= Drums and Space =

"Drums" and "Space" are improvised pieces of music performed by the American rock group Grateful Dead in their live concerts. Usually appearing in the middle of a show's second set, "Drums" (sometimes referred to as "Rhythm Devils") and "Space" consisted of free improvisation without any preconceived structures or themes, and often developing into highly experimental and unpredictable music. "Drums" and "Space" thus contrasted with the usual improvisational style of the band, which was based on jams originating from the chords and structures of familiar songs.

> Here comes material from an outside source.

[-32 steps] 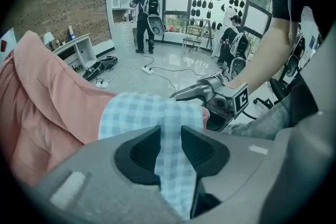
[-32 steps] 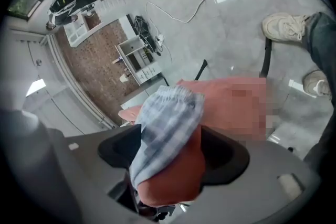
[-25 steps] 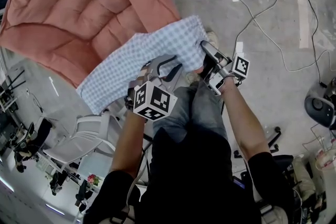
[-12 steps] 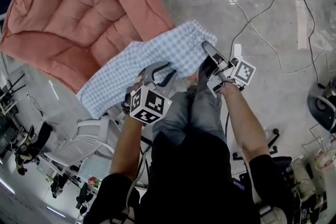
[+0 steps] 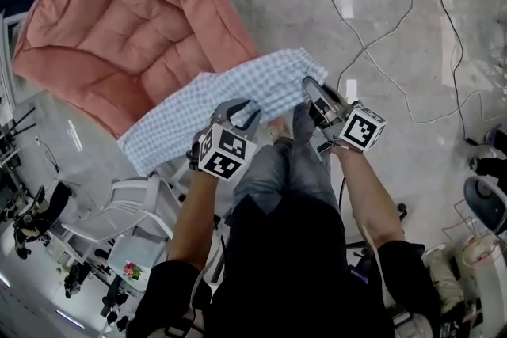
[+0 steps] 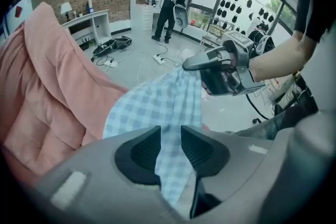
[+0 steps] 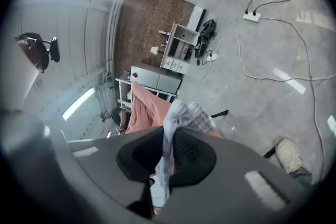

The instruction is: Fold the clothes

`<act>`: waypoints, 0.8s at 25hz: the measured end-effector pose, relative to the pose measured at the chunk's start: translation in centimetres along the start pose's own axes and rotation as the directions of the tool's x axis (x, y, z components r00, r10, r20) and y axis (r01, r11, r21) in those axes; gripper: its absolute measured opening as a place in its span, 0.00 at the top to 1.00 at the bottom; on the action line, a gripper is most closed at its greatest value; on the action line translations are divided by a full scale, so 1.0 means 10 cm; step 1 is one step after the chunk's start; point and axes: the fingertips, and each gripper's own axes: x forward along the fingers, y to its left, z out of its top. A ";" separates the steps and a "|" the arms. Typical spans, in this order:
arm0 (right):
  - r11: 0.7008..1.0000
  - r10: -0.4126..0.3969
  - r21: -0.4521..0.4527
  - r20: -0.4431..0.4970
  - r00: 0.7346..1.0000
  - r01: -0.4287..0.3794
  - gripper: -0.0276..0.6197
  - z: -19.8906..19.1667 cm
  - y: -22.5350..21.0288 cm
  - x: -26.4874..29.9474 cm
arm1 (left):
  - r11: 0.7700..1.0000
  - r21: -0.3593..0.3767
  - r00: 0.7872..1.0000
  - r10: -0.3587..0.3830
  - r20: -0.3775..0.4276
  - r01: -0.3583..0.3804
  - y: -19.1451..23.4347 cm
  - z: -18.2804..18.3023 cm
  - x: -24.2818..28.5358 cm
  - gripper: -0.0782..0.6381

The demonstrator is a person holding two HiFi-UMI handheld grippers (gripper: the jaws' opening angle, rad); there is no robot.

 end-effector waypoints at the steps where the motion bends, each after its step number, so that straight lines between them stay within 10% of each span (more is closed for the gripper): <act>1: 0.999 -0.010 -0.033 -0.013 1.000 0.010 0.92 0.03 0.05 -0.02 | 1.000 -0.013 1.000 0.002 0.014 -0.002 0.01 0.08 -0.05 0.71; 7: 0.947 -0.058 -0.321 -0.136 0.989 0.011 0.92 0.07 0.53 -0.02 | 0.996 -0.079 0.998 -0.027 0.064 0.032 0.15 0.58 -0.35 0.71; 16: 0.649 -0.168 -0.750 -0.301 0.939 -0.125 0.92 -0.35 0.99 0.02 | 0.935 -0.312 0.978 -0.120 0.169 0.169 0.30 1.08 -0.65 0.74; 20: 0.530 -0.213 -0.830 -0.329 0.920 -0.174 0.92 -0.51 1.06 0.04 | 0.942 -0.290 0.981 -0.135 0.141 0.171 0.34 1.25 -0.64 0.74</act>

After the 1995 death of guitarist and vocalist Jerry Garcia and the band's dissolution, new versions of "Drums" and "Space" continued to be played by spin-off bands such as The Other Ones, The Dead, and Dead & Company.

==Background and development==

While drum solos were a frequent presence in the Grateful Dead's shows from near the beginning of their career, the pairing of "Drums" and "Space" was not fully established until the late 1970s. Also cited as an early precursor to "Space" is a November 1973 performance by Grateful Dead members Garcia, drummer Mickey Hart and bassist Phil Lesh (as well as guest keyboardist Ned Lagin). The performance, entitled "An Experiment in Quadrophonic Sound", included Garcia plugging his guitar into an ARP Odyssey synthesizer, which Hart has suggested predicted the MIDI experimentation of the band's later years.

Notable performances of "Space" include a "Close Encounters"-themed performance from January 22, 1978 (sometimes cited as the first "true" "Drums > Space"); a performance quoting Edgar Allan Poe's "The Raven" on April 19, 1982; and a guest appearance from saxophonist Branford Marsalis on March 29, 1990. "Drums" and "Space" continued to be a part of sets by later Dead-related bands, including Dead & Company.